State Regulators Stepping Up Servicer Exams
February 17, 2017
State mortgage examiners are focusing on systemic issues and using their broad authority under Dodd-Frank to enforce the Consumer Financial Protection Bureau’s servicing rules.
This is a sign that servicers “shouldn’t assume there’s an anti-regulatory environment,” Nanci Weissgold, a partner at the law firm Alston & Bird, said at a Mortgage Bankers Association conference on Thursday.
The number of examinations conducted by state regulators, both on an individual basis and by the Multistate Mortgage Committee, is on the rise.
There were 16 examinations of 11 institutions by the MMC in 2015 and a similar number is expected this year, she said.
The CFPB works with the MMC to coordinate examination targets, but the MMC can also operate on its own.
Meanwhile, a number of states are stepping in with new regulations. Maryland is taking comments until March 6 on a proposal covering servicer record retention as well as the transfer of mortgage servicing rights, she said.
States will be concentrating on the safety and soundness aspect for servicers. The Conference of State Bank Supervisors is expected to finalize standards for nonbank servicers during this year.
The Washington Department of Financial Institutions has put in capital requirements for nonbank servicers.

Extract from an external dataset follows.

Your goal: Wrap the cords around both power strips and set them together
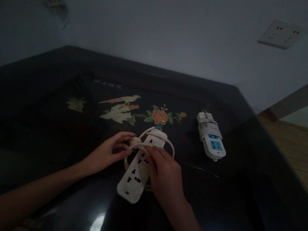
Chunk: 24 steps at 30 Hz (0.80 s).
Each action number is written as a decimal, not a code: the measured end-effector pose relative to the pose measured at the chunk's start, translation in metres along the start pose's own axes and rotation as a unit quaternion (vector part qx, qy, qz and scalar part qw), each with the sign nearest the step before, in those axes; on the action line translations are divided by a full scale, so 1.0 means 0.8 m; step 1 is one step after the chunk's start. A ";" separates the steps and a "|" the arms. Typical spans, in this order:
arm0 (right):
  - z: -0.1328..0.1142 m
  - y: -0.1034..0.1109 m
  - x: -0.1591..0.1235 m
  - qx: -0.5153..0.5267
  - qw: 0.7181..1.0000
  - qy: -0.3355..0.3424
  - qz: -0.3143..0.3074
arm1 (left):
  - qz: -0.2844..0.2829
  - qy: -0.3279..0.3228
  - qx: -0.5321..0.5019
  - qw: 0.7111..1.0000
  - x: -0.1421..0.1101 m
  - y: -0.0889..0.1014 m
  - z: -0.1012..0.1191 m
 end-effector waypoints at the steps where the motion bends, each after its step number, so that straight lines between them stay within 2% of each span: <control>1: -0.002 0.000 0.000 -0.009 1.000 -0.002 0.000 | -0.002 0.015 -0.026 1.000 0.000 0.000 -0.004; 5: -0.017 0.000 0.001 -0.103 0.995 -0.003 0.016 | 0.008 0.047 -0.098 0.994 0.000 0.002 -0.013; 10: -0.034 -0.006 0.009 -0.172 0.985 -0.014 0.028 | -0.022 0.056 -0.087 0.994 -0.002 -0.004 -0.015; 13: -0.030 -0.010 0.013 -0.138 0.990 -0.028 0.026 | -0.023 0.060 -0.096 0.993 -0.003 -0.007 -0.016; 17: -0.022 -0.011 0.011 -0.030 0.999 -0.037 0.021 | 0.024 0.058 -0.122 0.991 -0.001 0.003 -0.023; 19: -0.023 -0.009 0.008 0.018 0.999 -0.030 0.021 | 0.020 0.062 -0.122 0.990 0.000 0.002 -0.028; 21: -0.027 -0.007 0.005 0.046 0.999 -0.015 0.021 | 0.004 0.058 -0.107 0.993 0.001 -0.001 -0.030; 24: -0.029 -0.006 0.004 0.058 0.998 -0.005 0.015 | 0.006 0.017 -0.035 0.999 0.003 0.004 -0.024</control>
Point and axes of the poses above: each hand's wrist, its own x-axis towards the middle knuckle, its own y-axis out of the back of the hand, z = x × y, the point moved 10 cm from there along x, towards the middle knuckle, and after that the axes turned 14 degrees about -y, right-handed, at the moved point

For those that deal with loans not guaranteed by the government or the government-sponsored enterprises, they must have a net worth of between $100,000 and $1 million, based on the loans serviced, or post a $1 million surety bond.
GSE and Ginnie Mae nonbank servicers must maintain liquidity, including capital reserves, at the highest standards for the entities they hold approval at, Weissgold said.
On the federal level, while there is speculation about the future of the CFPB, the industry cannot assume the servicer regulations set to go into effect in October and April 2018 will go away, said Wade Pyun, the vice president and senior corporate counsel for U.S. Bank Home Mortgage.
“For the industry, the approach has to be that we proceed under the assumption these rules will take effect” as scheduled, he said.